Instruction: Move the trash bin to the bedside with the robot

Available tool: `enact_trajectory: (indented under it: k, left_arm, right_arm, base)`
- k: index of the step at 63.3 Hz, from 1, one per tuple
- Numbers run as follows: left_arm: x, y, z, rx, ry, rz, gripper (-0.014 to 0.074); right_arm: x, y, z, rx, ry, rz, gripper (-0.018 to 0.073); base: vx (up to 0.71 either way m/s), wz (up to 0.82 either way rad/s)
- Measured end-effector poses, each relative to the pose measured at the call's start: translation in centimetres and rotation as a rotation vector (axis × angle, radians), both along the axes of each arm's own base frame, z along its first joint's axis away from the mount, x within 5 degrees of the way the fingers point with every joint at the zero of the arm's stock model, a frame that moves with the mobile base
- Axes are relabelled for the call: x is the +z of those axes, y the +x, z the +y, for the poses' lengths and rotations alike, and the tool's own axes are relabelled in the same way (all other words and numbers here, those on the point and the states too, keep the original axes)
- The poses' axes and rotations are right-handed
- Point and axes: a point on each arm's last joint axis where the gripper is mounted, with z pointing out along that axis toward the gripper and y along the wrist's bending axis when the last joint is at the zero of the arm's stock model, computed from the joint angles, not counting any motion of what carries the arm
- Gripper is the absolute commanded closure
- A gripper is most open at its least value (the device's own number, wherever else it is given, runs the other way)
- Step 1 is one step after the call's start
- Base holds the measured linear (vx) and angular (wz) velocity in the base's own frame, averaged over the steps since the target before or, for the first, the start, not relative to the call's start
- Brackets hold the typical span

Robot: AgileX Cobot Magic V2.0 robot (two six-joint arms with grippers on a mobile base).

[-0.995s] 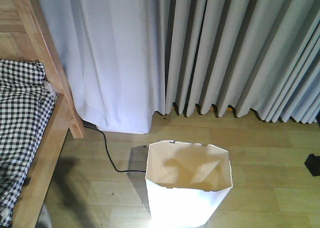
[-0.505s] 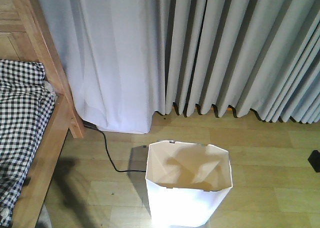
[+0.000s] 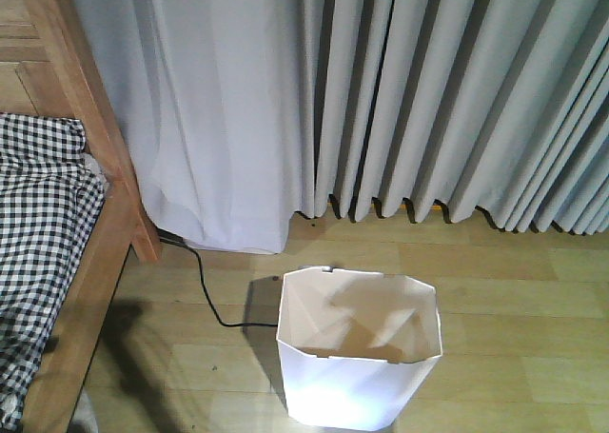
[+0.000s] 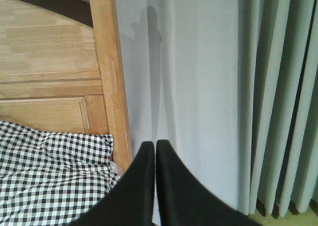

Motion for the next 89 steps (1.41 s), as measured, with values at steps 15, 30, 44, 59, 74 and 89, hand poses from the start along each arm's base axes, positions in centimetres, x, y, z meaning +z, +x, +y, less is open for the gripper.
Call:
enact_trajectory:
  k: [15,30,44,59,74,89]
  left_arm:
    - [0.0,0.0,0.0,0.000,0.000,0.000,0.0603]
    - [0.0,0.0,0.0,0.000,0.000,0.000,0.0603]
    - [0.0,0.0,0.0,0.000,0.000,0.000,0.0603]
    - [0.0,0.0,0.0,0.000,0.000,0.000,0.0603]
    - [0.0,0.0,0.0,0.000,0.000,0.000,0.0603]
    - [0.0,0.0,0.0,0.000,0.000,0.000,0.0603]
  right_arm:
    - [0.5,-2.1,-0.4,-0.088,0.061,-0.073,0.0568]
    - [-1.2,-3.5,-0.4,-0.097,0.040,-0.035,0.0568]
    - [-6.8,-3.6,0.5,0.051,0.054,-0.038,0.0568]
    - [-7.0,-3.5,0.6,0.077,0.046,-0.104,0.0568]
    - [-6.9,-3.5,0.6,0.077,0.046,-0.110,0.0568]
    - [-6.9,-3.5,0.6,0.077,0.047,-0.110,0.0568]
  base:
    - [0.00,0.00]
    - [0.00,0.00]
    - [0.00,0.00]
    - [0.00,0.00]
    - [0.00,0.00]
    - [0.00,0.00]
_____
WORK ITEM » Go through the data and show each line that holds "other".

REPLY »
- Axes are relabelled for the call: x is the +z of those axes, y the +x, z the +y, for the poses' lengths and rotations alike, and the tool's own axes are relabelled in the same way (all other words and numbers here, those on the point and the states too, keep the original axes)
- A gripper is most open at its least value (the device's own number, wherever else it is given, runs the other way)

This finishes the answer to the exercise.